Nonetheless, a skipped connection may solve the vanishing gradient problem. ResNet uses a residual connection to resolve the vanishing gradient problem. However, they may not achieve good outcomes owing to overfitting. The inceptionResNet architecture is appropriately integrated with the residuals and inception blocks, producing better results, but not adequately. DenseNet is based on the idea that convolutional networks perform better when the linkages between the input and output layers are shorter.

This strategy is frequently used to help architectures avoid overfitting and identify appropriate neural activation combinations for various input patterns. DenseNets has fewer parameters than Xception. However, the notion of a shorter link between the input and output does not improve performance. MobileNet designs have the fewest parameters of all the models that have been implemented, but they cannot identify writers at a satisfactory rate. MobileNets’ low F1 score may imply that the problem is not related to training parameters but the need for an appropriate network architecture for writer identification.

In contrast, Xception architecture combines VGG and inception architectural methodologies.

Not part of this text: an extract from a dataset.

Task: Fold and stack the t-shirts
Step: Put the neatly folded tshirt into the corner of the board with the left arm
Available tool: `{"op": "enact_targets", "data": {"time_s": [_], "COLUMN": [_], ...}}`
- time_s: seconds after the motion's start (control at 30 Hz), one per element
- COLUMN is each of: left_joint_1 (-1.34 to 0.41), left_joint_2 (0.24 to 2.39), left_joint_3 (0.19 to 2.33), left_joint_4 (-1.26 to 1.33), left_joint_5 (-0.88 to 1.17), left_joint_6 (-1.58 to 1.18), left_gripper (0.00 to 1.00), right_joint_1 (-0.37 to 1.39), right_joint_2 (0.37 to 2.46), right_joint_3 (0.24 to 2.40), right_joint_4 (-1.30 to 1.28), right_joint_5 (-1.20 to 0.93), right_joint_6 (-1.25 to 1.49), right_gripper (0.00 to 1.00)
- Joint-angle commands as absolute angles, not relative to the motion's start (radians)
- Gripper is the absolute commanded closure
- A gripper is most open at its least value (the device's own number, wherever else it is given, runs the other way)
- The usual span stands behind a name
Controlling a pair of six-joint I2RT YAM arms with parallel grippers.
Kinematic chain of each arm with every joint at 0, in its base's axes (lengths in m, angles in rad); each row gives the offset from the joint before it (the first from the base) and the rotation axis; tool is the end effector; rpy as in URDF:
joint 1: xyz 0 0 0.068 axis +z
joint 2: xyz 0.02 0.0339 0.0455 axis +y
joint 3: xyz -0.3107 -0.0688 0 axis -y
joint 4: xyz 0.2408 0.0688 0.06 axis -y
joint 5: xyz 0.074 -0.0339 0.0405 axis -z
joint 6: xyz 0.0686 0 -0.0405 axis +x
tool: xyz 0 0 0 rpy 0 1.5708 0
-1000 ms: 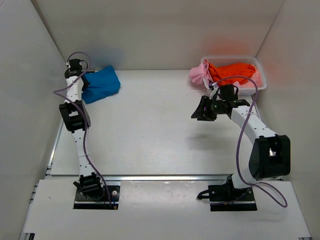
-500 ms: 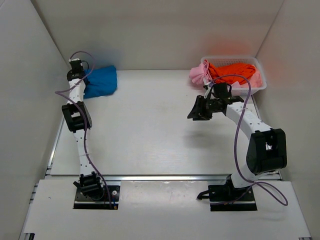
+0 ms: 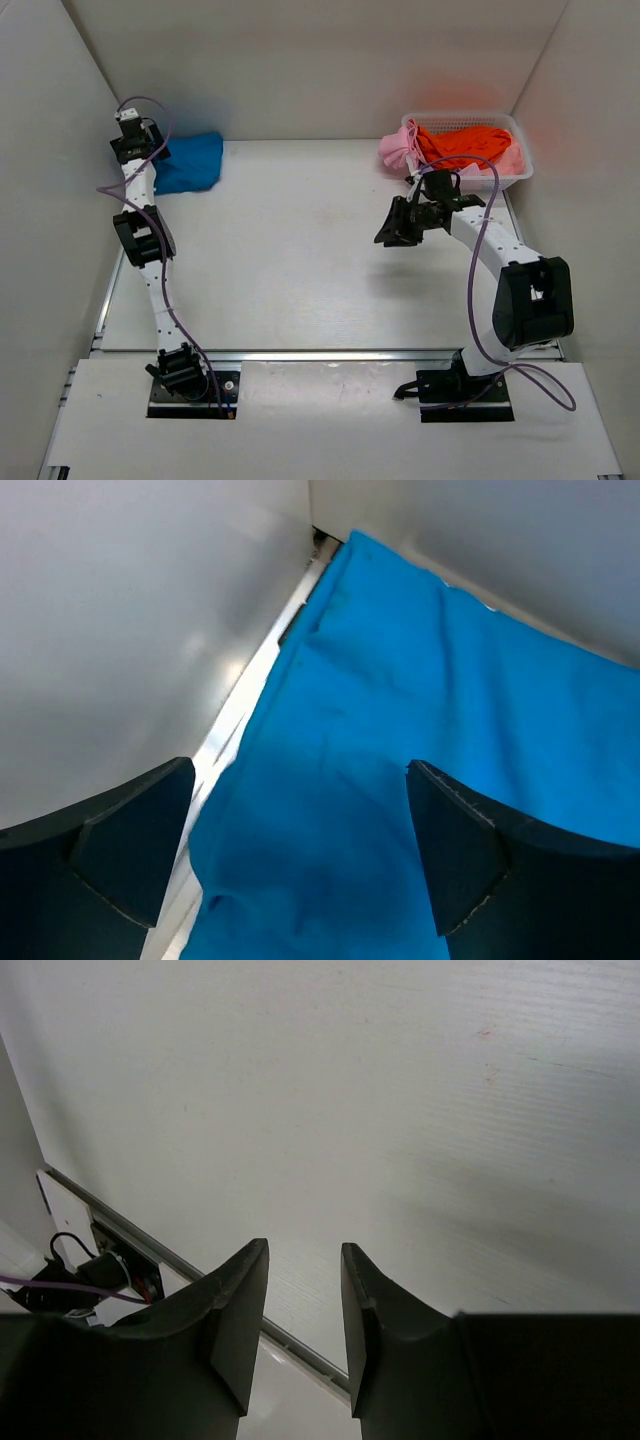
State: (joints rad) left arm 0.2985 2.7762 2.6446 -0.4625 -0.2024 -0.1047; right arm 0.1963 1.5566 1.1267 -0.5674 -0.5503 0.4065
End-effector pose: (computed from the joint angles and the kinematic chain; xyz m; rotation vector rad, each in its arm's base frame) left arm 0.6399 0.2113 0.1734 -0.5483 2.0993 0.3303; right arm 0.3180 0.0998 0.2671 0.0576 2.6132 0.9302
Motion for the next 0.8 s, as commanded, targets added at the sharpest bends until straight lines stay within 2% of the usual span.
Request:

The Xception architecture follows the strategy of performing pointwise convolution before depth-wise convolutions. In addition, Xception employs a skip connection method. However, similar to the DenseNet architecture, this prevents extensive parallel connections. Xception architecture supports a single pair of parallel flows and performs spatial convolutions rather than general convolutions. Spatial convolutions that work on numerous filters simultaneously tend to better understand texture characteristics, with excellent convergence speed, minor accuracy improvement, and fewer trainable parameters than classic convolutions.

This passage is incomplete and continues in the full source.